A drone view shows the Zubair Oil Field in Basra, Iraq, January 16, 2025.
Smaller Chinese firms, such as Geo-Jade Petroleum Corp, United Energy Group, Zhongman Petroleum and Natural Gas Group, and Anton Oilfield Services Group, have gained prominence by securing half of Iraq’s exploration licensing rounds last year. These companies, often managed by former employees of China’s state-owned oil giants, leverage lower costs and faster project timelines to develop smaller oilfields in Iraq. For instance, they can develop an oilfield in two to three years, compared to five to ten years for Western companies, and have reduced drilling costs to between $4 million and $5 million per well, roughly half the cost from a decade ago.

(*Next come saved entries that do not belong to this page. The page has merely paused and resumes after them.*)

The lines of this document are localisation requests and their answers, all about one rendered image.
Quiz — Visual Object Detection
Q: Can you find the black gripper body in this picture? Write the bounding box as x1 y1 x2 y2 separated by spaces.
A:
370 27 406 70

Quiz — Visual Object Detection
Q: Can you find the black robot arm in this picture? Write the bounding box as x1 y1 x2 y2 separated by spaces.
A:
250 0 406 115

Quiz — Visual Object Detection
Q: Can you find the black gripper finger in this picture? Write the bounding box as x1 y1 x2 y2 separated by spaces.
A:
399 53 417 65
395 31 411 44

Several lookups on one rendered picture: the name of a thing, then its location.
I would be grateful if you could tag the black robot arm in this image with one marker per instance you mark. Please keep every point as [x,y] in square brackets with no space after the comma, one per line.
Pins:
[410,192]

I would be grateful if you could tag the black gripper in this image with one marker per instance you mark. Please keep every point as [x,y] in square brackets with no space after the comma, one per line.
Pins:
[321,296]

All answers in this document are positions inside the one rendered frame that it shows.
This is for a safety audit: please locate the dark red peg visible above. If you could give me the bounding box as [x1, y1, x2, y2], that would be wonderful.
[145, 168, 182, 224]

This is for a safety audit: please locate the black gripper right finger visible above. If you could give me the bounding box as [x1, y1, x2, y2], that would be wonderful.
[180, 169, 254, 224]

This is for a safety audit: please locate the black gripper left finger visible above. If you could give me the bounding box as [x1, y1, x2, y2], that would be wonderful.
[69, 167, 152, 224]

Iraq’s shift to profit-sharing contracts in 2024, moving away from fixed-fee agreements, has attracted these independent firms. These contracts, designed to accelerate projects, followed reduced involvement by global majors like ExxonMobil and Shell. Chinese firms offer competitive financing, utilize cost-effective labor and equipment, and are willing to accept lower profit margins for long-term contracts. Ali Abdulameer from Basra Oil Co. noted: “They are known for rapid project execution, strict adherence to timelines, and a high tolerance for operating in areas with security challenges. Doing business with the Chinese is much easier and less complicated, compared to Western companies.”

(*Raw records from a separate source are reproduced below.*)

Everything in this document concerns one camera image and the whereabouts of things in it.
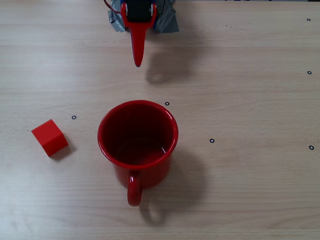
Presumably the red cube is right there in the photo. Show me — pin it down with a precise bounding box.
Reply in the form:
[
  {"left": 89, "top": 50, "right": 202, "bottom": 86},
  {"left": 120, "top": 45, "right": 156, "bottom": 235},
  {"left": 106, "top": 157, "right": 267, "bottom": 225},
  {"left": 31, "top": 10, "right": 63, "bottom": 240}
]
[{"left": 31, "top": 118, "right": 69, "bottom": 158}]

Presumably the red mug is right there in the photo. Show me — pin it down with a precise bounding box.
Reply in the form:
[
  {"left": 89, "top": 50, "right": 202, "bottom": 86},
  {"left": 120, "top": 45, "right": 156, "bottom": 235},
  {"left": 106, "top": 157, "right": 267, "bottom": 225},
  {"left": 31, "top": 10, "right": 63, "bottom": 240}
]
[{"left": 97, "top": 99, "right": 179, "bottom": 208}]

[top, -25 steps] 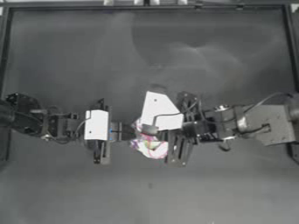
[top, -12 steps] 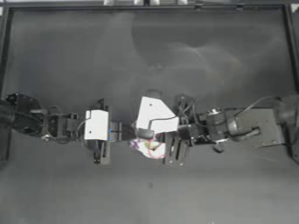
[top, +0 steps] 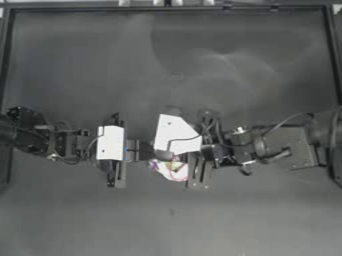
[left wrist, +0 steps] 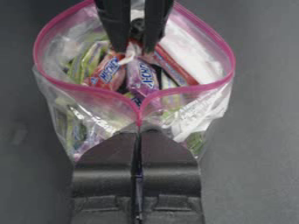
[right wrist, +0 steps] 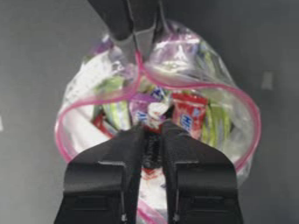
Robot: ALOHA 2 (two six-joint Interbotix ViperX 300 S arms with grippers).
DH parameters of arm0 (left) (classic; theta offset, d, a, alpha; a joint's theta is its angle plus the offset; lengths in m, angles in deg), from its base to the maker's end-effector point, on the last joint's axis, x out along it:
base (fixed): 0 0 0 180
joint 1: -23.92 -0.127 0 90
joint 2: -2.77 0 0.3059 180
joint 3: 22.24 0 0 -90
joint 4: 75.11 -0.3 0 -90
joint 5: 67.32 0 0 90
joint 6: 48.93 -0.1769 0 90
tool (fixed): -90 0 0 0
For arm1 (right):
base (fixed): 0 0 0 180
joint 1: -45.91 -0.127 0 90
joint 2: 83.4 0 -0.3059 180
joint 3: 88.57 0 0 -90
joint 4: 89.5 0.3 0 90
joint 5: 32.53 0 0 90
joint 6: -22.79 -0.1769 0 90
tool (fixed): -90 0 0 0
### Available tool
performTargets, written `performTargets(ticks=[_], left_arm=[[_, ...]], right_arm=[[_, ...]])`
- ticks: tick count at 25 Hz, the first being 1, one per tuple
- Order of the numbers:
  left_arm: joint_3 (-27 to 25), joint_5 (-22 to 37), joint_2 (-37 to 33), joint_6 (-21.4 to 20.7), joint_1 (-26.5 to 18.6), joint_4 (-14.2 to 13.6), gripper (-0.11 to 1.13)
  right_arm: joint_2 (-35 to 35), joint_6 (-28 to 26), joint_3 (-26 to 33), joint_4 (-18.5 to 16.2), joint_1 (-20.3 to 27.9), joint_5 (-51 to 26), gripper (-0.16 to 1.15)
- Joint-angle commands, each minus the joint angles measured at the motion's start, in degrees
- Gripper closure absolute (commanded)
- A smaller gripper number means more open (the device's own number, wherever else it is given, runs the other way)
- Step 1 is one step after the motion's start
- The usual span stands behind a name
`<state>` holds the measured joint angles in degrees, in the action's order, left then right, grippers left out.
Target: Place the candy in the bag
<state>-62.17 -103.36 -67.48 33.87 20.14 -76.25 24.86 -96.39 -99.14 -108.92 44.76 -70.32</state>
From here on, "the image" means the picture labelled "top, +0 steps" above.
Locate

A notable project involves a Geo-Jade-led consortium investing $848 million in the South Basra project, aiming to increase the Tuba field’s output to 40,000 barrels per day by mid-2027. The initiative also includes plans for a 200,000-barrel-per-day refinery, a petrochemical complex, and two power stations, requiring multi-billion-dollar investments. Similarly, Zhenhua Oil, in partnership with CNPC, plans to double its production at the Ahdab oilfield to 250,000 barrels per day by 2030. Zhongman Petroleum announced a $481 million investment in June 2024 for the Middle Euphrates and East Baghdad North blocks.

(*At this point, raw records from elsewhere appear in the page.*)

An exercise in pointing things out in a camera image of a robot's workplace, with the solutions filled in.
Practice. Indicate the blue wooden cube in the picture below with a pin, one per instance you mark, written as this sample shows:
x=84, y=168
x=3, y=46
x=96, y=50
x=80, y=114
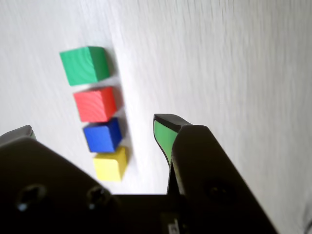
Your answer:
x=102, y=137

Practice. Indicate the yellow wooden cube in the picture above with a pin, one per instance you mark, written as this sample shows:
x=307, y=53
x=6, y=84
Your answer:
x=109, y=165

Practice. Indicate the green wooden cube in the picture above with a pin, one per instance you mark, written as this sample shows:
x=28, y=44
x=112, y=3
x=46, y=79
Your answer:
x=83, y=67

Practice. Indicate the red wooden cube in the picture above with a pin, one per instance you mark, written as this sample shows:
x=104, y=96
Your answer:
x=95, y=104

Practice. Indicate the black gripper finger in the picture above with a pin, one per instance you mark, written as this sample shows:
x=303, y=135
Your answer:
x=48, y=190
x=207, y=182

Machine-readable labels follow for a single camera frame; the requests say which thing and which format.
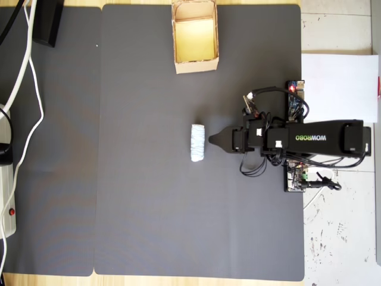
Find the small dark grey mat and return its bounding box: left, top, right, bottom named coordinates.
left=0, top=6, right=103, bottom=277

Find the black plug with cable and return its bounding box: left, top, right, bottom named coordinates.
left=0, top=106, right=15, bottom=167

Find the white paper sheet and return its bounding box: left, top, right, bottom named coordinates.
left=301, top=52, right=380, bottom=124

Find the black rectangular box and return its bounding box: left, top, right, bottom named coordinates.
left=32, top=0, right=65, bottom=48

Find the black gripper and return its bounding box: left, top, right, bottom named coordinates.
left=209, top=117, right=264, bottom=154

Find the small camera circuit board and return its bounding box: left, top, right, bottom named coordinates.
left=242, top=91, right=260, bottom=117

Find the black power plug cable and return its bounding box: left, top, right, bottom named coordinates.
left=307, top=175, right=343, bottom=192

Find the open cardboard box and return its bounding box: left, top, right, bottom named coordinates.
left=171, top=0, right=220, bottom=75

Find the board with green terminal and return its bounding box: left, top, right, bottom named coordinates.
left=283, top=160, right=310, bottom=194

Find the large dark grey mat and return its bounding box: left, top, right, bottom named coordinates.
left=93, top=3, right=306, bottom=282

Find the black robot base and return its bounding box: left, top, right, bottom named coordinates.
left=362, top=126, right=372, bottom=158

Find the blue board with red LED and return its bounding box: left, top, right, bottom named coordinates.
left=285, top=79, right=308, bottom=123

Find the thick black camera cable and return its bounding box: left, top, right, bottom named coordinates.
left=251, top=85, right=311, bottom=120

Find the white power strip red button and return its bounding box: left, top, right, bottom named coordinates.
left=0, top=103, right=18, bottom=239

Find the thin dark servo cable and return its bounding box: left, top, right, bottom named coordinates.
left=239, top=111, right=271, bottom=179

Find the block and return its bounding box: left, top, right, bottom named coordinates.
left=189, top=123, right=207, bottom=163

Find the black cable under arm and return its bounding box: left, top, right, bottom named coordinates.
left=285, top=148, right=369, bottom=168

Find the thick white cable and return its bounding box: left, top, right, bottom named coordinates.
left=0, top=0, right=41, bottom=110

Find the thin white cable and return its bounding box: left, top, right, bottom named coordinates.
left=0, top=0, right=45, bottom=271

While these projects highlight cost efficiencies, some concerns exist. Muwafaq Abbas, a former Basra Oil manager, said: “Transparency and technical standards among Chinese firms have faced criticism for relying heavily on Chinese staff and relegating Iraqis to lower-paid roles.” Meanwhile, Iraq continues to attract Western firms, with TotalEnergies launching a $27 billion project in 2023 and BP planning up to $25 billion to redevelop fields in the Kurdish region.